Stored items from a collection:
┄┄┄┄┄┄┄┄┄┄┄┄┄┄┄┄┄┄┄┄

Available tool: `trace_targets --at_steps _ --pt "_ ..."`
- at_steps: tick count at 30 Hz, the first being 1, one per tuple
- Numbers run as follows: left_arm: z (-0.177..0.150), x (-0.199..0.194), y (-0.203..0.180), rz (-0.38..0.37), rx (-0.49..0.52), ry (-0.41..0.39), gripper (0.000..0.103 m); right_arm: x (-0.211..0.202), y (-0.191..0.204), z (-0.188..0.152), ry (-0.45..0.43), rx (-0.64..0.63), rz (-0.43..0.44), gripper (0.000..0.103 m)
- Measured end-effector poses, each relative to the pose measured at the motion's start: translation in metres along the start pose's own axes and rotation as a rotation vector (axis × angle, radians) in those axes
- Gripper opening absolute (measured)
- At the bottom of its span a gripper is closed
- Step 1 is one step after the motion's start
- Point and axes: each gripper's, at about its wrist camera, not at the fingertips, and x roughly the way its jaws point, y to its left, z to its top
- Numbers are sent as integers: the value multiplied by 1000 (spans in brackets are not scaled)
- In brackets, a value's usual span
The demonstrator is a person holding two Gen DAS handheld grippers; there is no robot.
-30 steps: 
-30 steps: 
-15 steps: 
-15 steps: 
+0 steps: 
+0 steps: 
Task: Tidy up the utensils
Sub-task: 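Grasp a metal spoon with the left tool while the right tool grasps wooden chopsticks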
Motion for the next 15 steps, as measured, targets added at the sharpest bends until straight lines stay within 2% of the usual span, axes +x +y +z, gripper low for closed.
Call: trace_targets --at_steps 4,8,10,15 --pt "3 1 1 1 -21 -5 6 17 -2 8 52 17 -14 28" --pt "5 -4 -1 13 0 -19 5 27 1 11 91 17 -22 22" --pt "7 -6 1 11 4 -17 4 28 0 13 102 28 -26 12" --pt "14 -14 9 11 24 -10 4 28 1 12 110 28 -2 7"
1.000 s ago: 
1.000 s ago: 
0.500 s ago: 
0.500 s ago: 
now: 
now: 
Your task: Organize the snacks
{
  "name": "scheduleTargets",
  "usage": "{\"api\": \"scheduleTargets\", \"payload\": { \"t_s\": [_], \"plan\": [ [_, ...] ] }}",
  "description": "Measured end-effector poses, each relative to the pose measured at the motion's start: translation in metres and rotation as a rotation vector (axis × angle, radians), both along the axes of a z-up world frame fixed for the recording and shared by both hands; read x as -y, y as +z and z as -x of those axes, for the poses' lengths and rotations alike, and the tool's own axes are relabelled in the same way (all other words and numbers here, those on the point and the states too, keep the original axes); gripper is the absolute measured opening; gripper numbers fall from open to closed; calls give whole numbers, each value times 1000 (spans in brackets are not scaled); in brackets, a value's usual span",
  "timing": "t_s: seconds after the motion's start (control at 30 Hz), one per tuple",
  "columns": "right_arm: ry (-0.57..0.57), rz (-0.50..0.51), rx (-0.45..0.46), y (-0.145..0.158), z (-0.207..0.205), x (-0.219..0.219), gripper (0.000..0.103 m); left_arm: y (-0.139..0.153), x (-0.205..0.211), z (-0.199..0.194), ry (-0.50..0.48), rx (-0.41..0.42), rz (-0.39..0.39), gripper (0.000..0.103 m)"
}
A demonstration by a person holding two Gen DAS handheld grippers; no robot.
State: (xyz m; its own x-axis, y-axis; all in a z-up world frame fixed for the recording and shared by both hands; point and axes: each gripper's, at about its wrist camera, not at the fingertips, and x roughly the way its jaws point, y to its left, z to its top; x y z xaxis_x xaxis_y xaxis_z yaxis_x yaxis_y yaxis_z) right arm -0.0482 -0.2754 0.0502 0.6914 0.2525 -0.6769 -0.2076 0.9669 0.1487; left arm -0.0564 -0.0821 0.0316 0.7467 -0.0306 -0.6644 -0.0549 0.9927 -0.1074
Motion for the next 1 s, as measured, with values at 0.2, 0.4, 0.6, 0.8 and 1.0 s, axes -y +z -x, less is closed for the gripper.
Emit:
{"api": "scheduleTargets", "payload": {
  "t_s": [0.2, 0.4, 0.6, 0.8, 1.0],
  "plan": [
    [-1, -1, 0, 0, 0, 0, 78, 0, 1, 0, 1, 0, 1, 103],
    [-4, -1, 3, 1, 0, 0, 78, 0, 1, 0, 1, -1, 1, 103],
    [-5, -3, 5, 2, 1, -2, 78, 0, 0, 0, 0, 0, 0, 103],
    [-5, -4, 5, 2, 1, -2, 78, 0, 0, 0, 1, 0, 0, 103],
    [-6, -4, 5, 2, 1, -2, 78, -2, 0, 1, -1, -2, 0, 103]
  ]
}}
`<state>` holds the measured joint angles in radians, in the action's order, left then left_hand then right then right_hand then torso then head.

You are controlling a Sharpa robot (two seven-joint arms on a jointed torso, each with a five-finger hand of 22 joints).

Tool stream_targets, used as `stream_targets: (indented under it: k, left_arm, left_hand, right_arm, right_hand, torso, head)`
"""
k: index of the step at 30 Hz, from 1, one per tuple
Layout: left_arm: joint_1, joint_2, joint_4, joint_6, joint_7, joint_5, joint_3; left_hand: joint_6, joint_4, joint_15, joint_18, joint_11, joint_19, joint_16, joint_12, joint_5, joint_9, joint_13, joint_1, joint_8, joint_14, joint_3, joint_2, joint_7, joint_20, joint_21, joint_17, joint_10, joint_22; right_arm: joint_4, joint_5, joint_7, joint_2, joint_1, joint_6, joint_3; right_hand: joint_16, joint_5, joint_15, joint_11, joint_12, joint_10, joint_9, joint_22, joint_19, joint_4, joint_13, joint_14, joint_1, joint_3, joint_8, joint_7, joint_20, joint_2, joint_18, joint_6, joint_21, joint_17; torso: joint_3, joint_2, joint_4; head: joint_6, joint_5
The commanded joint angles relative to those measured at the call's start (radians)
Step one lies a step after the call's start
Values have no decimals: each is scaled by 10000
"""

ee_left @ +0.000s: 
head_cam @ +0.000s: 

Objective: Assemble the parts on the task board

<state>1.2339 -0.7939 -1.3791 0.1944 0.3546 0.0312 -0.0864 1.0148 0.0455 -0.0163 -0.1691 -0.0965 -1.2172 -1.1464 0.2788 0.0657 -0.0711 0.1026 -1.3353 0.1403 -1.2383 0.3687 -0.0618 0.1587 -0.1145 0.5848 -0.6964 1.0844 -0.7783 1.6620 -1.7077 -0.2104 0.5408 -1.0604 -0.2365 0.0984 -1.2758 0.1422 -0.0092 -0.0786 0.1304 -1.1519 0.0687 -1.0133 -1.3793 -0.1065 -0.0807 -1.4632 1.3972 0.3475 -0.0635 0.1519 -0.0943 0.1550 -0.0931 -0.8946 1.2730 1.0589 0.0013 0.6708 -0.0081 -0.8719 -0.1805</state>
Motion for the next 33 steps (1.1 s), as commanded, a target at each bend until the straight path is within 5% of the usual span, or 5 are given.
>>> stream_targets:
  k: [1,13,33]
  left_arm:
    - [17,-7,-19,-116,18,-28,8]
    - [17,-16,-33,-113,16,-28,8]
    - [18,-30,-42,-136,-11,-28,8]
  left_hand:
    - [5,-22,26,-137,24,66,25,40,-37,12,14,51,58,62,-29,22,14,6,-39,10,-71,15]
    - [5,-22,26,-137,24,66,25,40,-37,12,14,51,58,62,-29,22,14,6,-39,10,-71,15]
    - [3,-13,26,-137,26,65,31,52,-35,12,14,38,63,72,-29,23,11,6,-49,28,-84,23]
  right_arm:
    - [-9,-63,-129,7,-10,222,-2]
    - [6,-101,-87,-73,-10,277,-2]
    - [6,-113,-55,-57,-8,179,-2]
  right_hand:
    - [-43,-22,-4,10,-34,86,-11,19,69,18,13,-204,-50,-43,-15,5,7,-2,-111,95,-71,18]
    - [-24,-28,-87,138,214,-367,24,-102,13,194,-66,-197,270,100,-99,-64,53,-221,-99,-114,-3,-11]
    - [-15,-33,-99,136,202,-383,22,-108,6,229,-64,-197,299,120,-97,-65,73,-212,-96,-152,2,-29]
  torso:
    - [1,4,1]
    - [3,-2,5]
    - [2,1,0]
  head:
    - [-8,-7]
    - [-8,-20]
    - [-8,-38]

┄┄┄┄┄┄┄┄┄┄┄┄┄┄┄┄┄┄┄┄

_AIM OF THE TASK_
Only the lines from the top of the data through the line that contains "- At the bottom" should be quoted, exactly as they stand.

_WRITTEN ANSWER_
Available tool: `trace_targets --at_steps _ --pt "_ ..."`
- at_steps: tick count at 30 Hz, the first being 1, one per tuple
- Numbers run as follows: left_arm: z (-0.177..0.150), x (-0.199..0.194), y (-0.203..0.180), rz (-0.38..0.37), rx (-0.49..0.52), ry (-0.41..0.39), gripper (0.000..0.103 m); right_arm: x (-0.211..0.202), y (-0.191..0.204), z (-0.188..0.152), ry (-0.45..0.43), rx (-0.64..0.63), rz (-0.43..0.44), gripper (0.000..0.103 m)
- Measured end-effector poses, each relative to the pose measured at the motion's start: translation in metres along the start pose's own axes and rotation as a rotation vector (axis × angle, radians) in those axes
- Gripper opening absolute (measured)
- At the bottom of its span a gripper is closed

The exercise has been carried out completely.